Burkina Faso has at least nine spirulina farms today (spirulineburkina.org). The first farm was launched in Koudougou in 1999 under the auspices of the Catholic Organisation for Development and Solidarity (OCADES). The three main objectives were 1) supply the diocese and other health centers in Burkina with spirulina against malnutrition, 2) sell a portion on the open market offering the public a food supplement at low cost, 3) create jobs at the farm.
The farm at Le Petite Seminaire expanded in stages to 900m2 and has been self financing since 2000. Its chief objective remains giving the public access to spirulina at a minimum price and distributing the product among the most destitute. It received Health Ministry approval in 2005.
By 2001, success of spirulina, measured by improvement in public health, led to increasing existing farms and setting up new ones with the assistance of non-governmental organizations to meet growing demand in Burkina and in the neighboring countries.

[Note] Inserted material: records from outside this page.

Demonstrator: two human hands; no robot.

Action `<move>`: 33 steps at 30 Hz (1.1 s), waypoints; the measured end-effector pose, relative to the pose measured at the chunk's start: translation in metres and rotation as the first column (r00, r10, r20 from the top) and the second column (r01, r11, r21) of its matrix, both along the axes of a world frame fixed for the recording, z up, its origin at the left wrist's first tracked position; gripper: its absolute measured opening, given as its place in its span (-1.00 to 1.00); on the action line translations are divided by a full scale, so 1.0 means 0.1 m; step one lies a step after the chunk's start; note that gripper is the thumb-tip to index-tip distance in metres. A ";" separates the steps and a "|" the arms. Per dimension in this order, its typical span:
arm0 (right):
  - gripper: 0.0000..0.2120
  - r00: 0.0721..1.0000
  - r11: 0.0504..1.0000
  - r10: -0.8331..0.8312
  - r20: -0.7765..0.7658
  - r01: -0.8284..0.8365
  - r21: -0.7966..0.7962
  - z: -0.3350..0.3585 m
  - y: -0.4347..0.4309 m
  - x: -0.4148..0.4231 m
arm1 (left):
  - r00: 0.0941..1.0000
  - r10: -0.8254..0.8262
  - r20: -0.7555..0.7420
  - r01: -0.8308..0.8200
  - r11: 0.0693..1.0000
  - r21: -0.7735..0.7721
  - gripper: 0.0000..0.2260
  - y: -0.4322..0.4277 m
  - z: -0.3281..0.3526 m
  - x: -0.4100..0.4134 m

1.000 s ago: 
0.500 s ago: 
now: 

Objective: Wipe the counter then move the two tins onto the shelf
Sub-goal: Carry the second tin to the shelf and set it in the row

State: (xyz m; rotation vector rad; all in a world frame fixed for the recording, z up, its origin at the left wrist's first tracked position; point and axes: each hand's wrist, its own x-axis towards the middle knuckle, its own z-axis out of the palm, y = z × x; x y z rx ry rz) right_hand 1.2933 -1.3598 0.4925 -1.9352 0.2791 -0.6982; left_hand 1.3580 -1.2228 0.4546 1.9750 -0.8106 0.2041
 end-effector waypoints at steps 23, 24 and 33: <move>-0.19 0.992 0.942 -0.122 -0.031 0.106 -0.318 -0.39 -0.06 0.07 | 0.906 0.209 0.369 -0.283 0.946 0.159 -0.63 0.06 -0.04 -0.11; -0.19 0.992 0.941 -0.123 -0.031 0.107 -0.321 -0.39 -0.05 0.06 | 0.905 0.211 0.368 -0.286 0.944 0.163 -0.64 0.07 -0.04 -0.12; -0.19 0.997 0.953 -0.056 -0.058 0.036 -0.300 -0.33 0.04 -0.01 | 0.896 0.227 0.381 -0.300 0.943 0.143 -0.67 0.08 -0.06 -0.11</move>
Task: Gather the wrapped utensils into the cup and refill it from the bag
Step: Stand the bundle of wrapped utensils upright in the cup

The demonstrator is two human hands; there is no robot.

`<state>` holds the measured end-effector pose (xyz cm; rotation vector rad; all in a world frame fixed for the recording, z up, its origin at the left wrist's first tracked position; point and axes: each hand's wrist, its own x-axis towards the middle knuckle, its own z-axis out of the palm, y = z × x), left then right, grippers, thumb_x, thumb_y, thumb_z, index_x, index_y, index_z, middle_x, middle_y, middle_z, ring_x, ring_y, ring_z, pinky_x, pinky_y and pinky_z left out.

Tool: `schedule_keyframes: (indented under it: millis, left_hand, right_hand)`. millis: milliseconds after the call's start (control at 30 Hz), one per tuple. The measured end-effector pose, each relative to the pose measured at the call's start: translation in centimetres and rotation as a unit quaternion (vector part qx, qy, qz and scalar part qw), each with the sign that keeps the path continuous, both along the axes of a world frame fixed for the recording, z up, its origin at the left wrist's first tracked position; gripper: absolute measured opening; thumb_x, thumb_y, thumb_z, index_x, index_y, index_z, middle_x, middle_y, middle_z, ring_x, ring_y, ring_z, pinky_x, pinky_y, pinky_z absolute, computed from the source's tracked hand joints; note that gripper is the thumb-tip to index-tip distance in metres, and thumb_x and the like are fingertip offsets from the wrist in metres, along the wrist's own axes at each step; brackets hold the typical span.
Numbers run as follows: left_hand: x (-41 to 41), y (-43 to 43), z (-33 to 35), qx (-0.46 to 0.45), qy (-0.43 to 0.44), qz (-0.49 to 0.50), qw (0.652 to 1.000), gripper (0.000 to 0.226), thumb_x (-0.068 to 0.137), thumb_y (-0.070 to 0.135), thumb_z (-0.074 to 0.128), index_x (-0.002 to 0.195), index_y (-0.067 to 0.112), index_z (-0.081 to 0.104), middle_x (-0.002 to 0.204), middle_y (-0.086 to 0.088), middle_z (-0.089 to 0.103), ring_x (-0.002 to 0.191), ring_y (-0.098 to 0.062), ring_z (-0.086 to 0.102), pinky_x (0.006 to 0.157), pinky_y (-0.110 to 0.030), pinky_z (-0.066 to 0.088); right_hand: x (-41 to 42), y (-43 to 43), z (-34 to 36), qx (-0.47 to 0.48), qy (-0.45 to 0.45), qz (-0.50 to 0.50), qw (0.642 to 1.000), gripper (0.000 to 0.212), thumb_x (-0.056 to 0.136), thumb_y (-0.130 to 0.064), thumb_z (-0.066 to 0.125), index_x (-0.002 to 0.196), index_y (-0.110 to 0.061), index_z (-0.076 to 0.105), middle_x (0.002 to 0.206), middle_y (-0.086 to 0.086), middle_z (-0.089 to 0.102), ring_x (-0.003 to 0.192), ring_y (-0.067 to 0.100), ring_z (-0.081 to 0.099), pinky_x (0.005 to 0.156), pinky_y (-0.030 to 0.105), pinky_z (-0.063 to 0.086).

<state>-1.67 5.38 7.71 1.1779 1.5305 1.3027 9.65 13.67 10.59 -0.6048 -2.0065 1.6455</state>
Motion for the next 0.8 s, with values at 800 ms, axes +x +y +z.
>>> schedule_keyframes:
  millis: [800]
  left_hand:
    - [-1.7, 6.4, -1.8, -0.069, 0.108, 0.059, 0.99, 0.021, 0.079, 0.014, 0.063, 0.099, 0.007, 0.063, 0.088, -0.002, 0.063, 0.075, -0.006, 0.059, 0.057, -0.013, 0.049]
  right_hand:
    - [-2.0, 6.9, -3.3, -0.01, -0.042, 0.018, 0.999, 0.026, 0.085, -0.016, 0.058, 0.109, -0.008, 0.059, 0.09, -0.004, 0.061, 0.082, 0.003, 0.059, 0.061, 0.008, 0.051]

Nayalgué farm in Koudougou. The Burkina Government became involved in a large project, the Nayalgué farm, in co-operation with the diocese of Koudougou and the French NGO TECHNAP. Nayalgué, means “that which expands”. This farm has 3600m2 and a production capacity of 8 tons annually.
This large farm oversupplied the local spirulina market, leading to export production, in particular, to France. The present challenge is to increase exports to finance its humanitarian mission (45% is given or sold at humanitarian prices) and to be certified as fair-trade. Nayalgué claims to be a model farm in Africa as it is successful, locally managed, and easily visited by regional fact-finding missions.
Burkina Faso now has 9 farms or more, ranging from tiny 50m2 pools to the 3,600m2 Nayalgué Farm. Most farms are members of a national spirulina association, using standardized packaging and discussing issues on a monthly basis.
Next> Algaepreneurs and the microfarm movement in France
Small appropriate technology village farms in the developing world have led to the emerging movement of commercial algae microfarms, growing food products for local markets. Since many of these charitable organizations originated from France, microfarms in the developed world began in France, where there are now over 100 algaepreneurs.